> **Prompt**
For this exercise, output the entries below exactly from the line that holds "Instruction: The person" to the line that holds "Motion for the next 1", both ends included. No pictures belong in the copy.

> **Supplied data**
BEGIN

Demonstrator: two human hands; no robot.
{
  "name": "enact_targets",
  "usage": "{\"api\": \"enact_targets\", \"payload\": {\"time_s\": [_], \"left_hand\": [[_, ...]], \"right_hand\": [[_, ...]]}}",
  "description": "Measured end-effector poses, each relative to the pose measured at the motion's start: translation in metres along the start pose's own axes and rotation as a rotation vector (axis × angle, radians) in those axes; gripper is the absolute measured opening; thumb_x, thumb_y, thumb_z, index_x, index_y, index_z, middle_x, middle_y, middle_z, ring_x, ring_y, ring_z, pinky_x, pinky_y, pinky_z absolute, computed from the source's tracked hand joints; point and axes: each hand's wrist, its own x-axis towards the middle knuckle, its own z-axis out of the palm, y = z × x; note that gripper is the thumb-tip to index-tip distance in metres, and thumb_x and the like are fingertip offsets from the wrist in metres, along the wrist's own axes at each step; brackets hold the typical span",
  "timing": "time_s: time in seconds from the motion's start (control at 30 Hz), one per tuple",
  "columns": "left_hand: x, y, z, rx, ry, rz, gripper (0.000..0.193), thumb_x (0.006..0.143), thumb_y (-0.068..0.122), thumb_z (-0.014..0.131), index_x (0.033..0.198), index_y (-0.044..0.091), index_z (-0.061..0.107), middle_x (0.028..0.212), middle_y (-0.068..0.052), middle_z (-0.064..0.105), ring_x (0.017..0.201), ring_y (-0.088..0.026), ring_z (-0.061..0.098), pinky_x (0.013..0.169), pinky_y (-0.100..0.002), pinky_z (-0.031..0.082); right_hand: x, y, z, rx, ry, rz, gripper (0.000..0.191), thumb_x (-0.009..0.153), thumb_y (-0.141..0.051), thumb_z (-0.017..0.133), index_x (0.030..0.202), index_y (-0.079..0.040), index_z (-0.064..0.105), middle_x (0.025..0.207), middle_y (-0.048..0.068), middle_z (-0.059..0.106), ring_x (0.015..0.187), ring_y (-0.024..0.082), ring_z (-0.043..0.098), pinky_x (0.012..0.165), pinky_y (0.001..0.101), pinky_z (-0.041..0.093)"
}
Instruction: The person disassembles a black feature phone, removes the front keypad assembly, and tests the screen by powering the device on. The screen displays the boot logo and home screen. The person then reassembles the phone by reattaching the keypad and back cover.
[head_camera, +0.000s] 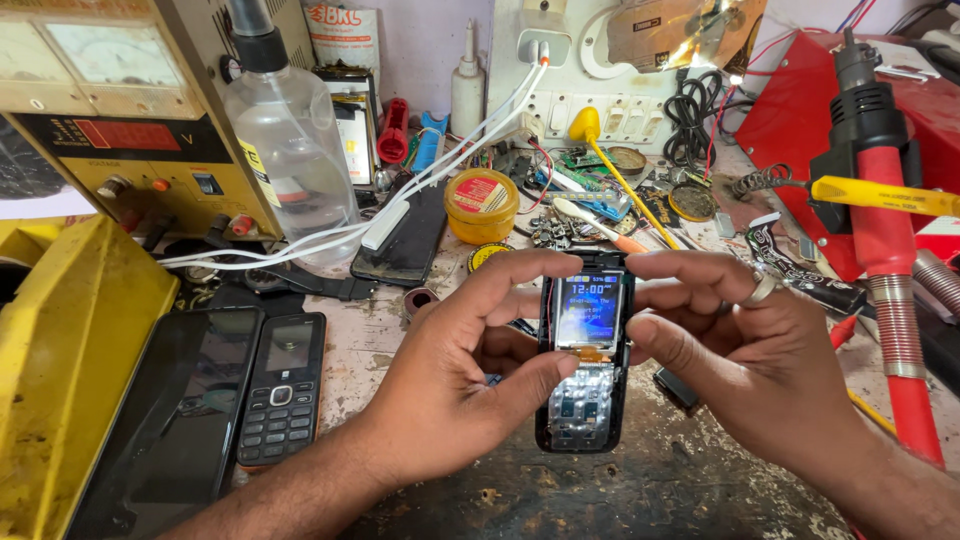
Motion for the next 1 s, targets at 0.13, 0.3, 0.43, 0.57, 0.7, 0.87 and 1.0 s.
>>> {"api": "enact_targets", "payload": {"time_s": [0.13,0.3,0.43,0.57,0.7,0.87,1.0], "left_hand": [[0.0001,-0.0002,0.0002,-0.042,0.003,-0.023,0.064,0.093,-0.005,0.068,0.149,0.014,0.044,0.124,-0.008,0.074,0.092,-0.007,0.070,0.076,-0.023,0.057],[0.0007,-0.0001,0.0004,-0.060,0.001,-0.036,0.064,0.093,-0.005,0.067,0.149,0.014,0.043,0.123,-0.008,0.074,0.089,-0.006,0.068,0.074,-0.022,0.055],[0.0009,0.0006,0.0001,-0.045,-0.001,-0.040,0.061,0.094,-0.005,0.067,0.147,0.014,0.044,0.124,-0.008,0.074,0.091,-0.007,0.070,0.075,-0.023,0.057],[0.0010,0.0011,-0.0001,-0.043,-0.007,-0.031,0.060,0.094,-0.005,0.066,0.147,0.014,0.045,0.126,-0.009,0.073,0.094,-0.008,0.071,0.078,-0.023,0.058],[0.0008,0.0005,-0.0003,-0.044,-0.004,-0.030,0.059,0.094,-0.005,0.066,0.146,0.014,0.045,0.127,-0.009,0.073,0.094,-0.008,0.071,0.078,-0.024,0.058],[0.0022,-0.0026,-0.0009,-0.188,-0.031,-0.002,0.076,0.096,-0.007,0.064,0.159,0.017,0.028,0.129,-0.014,0.072,0.106,-0.011,0.070,0.088,-0.026,0.055],[0.0045,-0.0062,-0.0039,-0.307,-0.038,-0.048,0.101,0.095,-0.006,0.062,0.167,0.025,-0.002,0.129,-0.017,0.070,0.111,-0.013,0.068,0.094,-0.028,0.055]], "right_hand": [[0.0010,-0.0015,0.0000,0.004,-0.004,0.017,0.043,0.092,-0.002,0.066,0.135,-0.003,0.059,0.112,0.016,0.078,0.098,0.015,0.074,0.079,0.0328,0.066],[0.0011,-0.0017,-0.0013,-0.008,-0.003,0.035,0.043,0.091,-0.001,0.066,0.134,-0.003,0.059,0.111,0.016,0.079,0.098,0.016,0.075,0.079,0.0337,0.066],[0.0000,0.0012,-0.0018,-0.015,0.014,0.027,0.042,0.091,-0.002,0.067,0.133,-0.003,0.061,0.111,0.014,0.077,0.098,0.015,0.074,0.079,0.0331,0.067],[-0.0013,0.0032,-0.0023,-0.043,0.027,-0.001,0.040,0.091,-0.002,0.068,0.131,-0.003,0.063,0.110,0.013,0.076,0.098,0.014,0.073,0.079,0.0318,0.066],[-0.0004,0.0020,-0.0024,-0.041,0.023,0.008,0.040,0.091,-0.001,0.068,0.131,-0.003,0.063,0.109,0.013,0.078,0.097,0.014,0.073,0.078,0.0314,0.065],[0.0002,-0.0004,-0.0033,0.017,-0.007,0.028,0.048,0.091,-0.003,0.066,0.138,-0.004,0.057,0.113,0.013,0.077,0.099,0.015,0.074,0.079,0.0326,0.066],[0.0006,0.0033,-0.0067,0.122,-0.073,-0.002,0.060,0.098,-0.006,0.068,0.154,-0.006,0.049,0.116,0.014,0.076,0.101,0.015,0.073,0.083,0.0329,0.063]]}}
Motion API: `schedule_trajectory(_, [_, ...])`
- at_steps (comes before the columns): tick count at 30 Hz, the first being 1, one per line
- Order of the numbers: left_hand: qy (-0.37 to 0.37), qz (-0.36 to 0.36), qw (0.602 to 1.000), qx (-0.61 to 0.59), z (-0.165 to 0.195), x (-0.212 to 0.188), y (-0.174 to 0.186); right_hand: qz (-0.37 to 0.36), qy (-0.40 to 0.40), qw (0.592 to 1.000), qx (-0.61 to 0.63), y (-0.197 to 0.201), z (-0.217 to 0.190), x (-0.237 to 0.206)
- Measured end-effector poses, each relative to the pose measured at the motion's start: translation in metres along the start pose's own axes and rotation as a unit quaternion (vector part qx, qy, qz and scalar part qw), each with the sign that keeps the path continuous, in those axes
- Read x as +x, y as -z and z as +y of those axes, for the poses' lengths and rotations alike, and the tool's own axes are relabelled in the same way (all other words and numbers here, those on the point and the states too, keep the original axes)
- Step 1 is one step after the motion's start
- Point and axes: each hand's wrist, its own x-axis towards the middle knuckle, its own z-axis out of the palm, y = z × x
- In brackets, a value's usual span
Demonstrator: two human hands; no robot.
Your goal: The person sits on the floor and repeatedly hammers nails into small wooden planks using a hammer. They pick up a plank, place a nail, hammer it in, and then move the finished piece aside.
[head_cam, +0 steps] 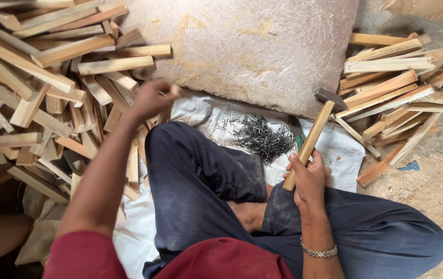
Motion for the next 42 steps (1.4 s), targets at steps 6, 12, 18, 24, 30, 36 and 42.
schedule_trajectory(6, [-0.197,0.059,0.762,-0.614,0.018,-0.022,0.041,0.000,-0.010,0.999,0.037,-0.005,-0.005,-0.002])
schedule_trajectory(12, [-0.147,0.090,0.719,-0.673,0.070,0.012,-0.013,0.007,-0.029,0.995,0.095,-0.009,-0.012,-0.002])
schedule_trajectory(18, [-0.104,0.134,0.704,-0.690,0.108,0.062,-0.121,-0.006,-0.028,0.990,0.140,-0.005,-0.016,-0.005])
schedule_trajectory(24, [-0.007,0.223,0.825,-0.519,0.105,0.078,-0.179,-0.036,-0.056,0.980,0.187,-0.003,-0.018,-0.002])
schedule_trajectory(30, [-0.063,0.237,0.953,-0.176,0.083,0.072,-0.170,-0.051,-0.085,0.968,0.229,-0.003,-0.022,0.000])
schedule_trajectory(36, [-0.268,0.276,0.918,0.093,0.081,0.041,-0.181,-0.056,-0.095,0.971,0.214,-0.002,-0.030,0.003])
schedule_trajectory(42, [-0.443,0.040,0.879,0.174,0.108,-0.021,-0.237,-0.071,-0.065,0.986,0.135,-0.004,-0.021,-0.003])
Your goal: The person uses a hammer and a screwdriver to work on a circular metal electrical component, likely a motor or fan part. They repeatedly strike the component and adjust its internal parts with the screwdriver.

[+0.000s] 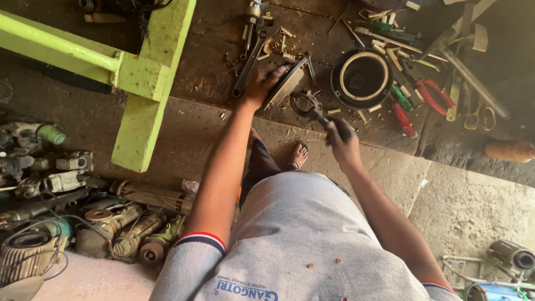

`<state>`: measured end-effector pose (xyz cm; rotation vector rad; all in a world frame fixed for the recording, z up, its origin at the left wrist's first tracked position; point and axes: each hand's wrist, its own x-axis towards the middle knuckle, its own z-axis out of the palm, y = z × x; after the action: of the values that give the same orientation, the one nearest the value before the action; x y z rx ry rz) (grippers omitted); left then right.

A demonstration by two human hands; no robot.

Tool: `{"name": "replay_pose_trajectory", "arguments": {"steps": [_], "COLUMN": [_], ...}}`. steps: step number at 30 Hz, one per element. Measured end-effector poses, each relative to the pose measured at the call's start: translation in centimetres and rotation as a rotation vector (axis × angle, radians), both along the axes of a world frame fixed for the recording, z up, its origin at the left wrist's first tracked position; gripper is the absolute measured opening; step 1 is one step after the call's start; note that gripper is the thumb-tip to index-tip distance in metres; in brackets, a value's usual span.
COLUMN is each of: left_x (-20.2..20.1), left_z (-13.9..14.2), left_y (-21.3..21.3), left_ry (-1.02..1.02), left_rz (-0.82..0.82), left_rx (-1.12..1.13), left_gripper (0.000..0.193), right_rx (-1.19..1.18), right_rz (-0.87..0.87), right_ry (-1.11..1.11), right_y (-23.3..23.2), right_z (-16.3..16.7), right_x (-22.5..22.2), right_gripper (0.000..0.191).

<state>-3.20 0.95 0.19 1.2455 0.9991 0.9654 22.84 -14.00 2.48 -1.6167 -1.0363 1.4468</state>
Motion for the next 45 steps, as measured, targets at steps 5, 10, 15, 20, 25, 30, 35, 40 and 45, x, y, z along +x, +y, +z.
{"name": "replay_pose_trajectory", "arguments": {"steps": [5,10,15,20,25,30,35,40,45], "left_x": [0.1,0.3,-0.1,0.0,0.2,0.6,1.9,1.1,-0.9], "left_z": [0.8,0.3,-0.8,0.3,1.5,1.0,1.1,1.2,0.6], "left_y": [-0.4,-0.2,0.2,0.1,0.1,-0.5,0.3,1.0,0.4], "left_ry": [-0.043,0.074,-0.039,-0.010,-0.018,0.163,0.404,0.298,0.033], "left_rz": [-0.061,0.061,0.009,-0.156,-0.231,-0.175,-0.013,0.009,-0.171], "left_rx": [-0.075,-0.228,-0.227,-0.130,0.059,0.125,-0.035,-0.299,-0.097], "left_gripper": [0.062,0.069,0.072,0.067,0.065,0.073,0.079,0.081,0.081], "right_rx": [-0.529,-0.227,-0.176,-0.250,-0.570,-0.081,0.192,0.326,-0.270], "right_rz": [-0.050,-0.049,0.351,0.545,0.632,0.495,0.554,0.548,0.712], "right_ry": [0.683,0.304,0.106,0.089,0.191,-0.145,-0.943,-1.213,-0.011], "right_y": [0.7,0.2,2.2,6.5,8.6,7.5,6.8,7.4,8.3], "right_z": [0.0,-1.1,0.7,3.0,2.4,1.8,2.7,4.6,4.4], "right_x": [1.3,0.4,1.4,0.2,-2.5,-2.9,-3.9,-4.8,-2.1], "right_gripper": [0.053,0.043,0.048,0.074,0.069,0.051,0.062,0.083,0.068]}}
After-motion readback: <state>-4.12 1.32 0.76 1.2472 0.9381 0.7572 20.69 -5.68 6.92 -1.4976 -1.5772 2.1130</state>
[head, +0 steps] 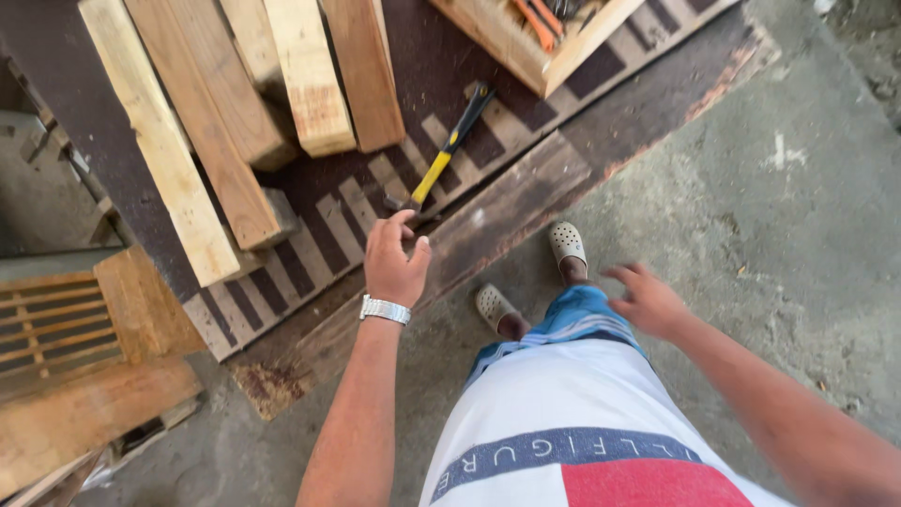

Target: The person picks up small wooden blocks and a plank on a workbench, positions them, and uses a claw hammer to drive nails into the wood, hammering at several spots and repositioning the pieces between strikes.

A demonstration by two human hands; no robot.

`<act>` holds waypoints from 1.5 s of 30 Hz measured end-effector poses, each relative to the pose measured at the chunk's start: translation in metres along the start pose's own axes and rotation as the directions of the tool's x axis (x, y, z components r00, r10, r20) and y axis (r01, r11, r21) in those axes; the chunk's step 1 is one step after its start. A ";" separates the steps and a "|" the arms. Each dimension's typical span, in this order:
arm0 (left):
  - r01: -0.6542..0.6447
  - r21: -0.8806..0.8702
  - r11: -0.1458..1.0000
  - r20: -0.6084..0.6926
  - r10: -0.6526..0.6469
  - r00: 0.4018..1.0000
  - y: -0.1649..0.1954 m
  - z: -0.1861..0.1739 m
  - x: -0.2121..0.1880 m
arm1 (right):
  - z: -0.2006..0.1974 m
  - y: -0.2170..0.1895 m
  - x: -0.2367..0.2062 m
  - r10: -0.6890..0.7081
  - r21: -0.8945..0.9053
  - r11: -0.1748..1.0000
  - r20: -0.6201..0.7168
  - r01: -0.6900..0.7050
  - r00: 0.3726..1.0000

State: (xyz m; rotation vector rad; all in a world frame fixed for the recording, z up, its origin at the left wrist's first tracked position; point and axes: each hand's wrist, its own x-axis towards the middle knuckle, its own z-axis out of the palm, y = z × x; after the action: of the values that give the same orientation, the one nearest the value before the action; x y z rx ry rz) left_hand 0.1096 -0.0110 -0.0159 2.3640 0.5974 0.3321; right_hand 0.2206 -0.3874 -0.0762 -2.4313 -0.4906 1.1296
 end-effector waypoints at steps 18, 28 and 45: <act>-0.239 0.453 0.859 0.326 0.090 0.941 0.188 0.244 0.390 | -0.179 0.140 0.095 0.347 0.875 -0.057 0.469 -0.480 0.813; 0.038 0.257 0.966 0.193 -0.090 0.977 0.168 0.237 0.392 | -0.313 0.166 0.137 0.152 0.747 0.532 0.378 -0.398 0.913; -0.152 -0.984 0.091 -0.151 -0.879 0.451 0.172 0.017 -0.165 | -0.120 -0.293 0.227 -0.618 -0.558 0.011 0.648 0.830 0.444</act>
State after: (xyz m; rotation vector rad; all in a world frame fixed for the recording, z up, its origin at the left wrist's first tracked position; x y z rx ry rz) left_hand 0.0305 -0.2182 0.0725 0.4939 1.0693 1.1217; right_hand 0.4115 -0.0560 -0.0032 -1.9124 -2.6234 0.6321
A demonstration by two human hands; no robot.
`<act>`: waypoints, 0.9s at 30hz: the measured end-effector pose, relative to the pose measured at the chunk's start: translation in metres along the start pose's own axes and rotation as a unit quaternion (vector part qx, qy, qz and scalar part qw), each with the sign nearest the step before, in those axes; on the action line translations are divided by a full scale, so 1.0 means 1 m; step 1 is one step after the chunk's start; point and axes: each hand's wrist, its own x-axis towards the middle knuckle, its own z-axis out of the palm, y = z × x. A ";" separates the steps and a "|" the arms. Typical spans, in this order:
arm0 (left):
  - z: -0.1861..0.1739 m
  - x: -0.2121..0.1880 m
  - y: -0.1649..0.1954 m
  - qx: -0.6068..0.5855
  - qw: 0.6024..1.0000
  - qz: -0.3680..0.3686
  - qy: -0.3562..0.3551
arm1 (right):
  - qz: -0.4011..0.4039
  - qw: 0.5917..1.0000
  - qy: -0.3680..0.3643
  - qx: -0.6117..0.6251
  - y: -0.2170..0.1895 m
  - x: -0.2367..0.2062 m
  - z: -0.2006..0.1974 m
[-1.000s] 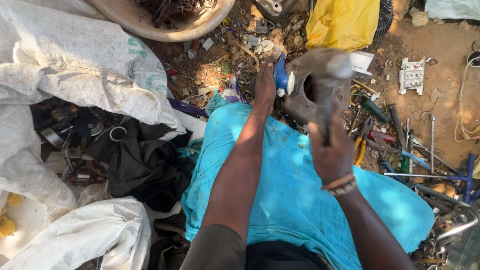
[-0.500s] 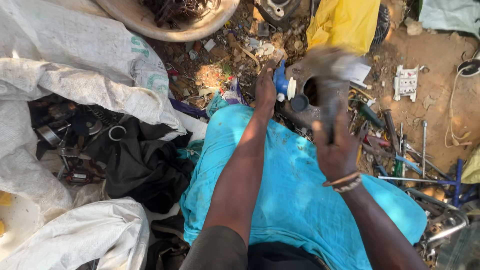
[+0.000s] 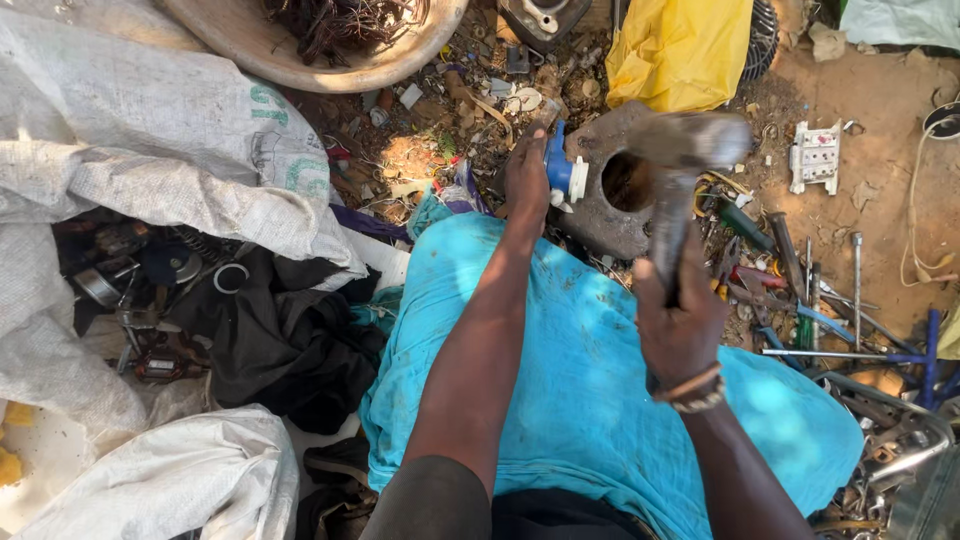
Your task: The person sits on the ground and dismantles scrap metal components on a stone anvil block. They hammer a blue plastic-metal part, pull pieces apart by hand, use pliers on a fitting, hammer a metal bracket and a hard drive casing, and place removed metal pieces into a bowl of scrap.
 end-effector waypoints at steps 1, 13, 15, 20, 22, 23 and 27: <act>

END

> **Task output**
Instruction: The person disassembles a black feature phone, removes the front keypad assembly, and tests the screen by powering the device on. The screen displays the boot logo and home screen. The person then reassembles the phone by reattaching the keypad and back cover.
[head_camera, +0.000s] 
Motion for the next 1 s, targets at 0.13, 0.3, 0.43, 0.57, 0.7, 0.87 and 1.0 s.

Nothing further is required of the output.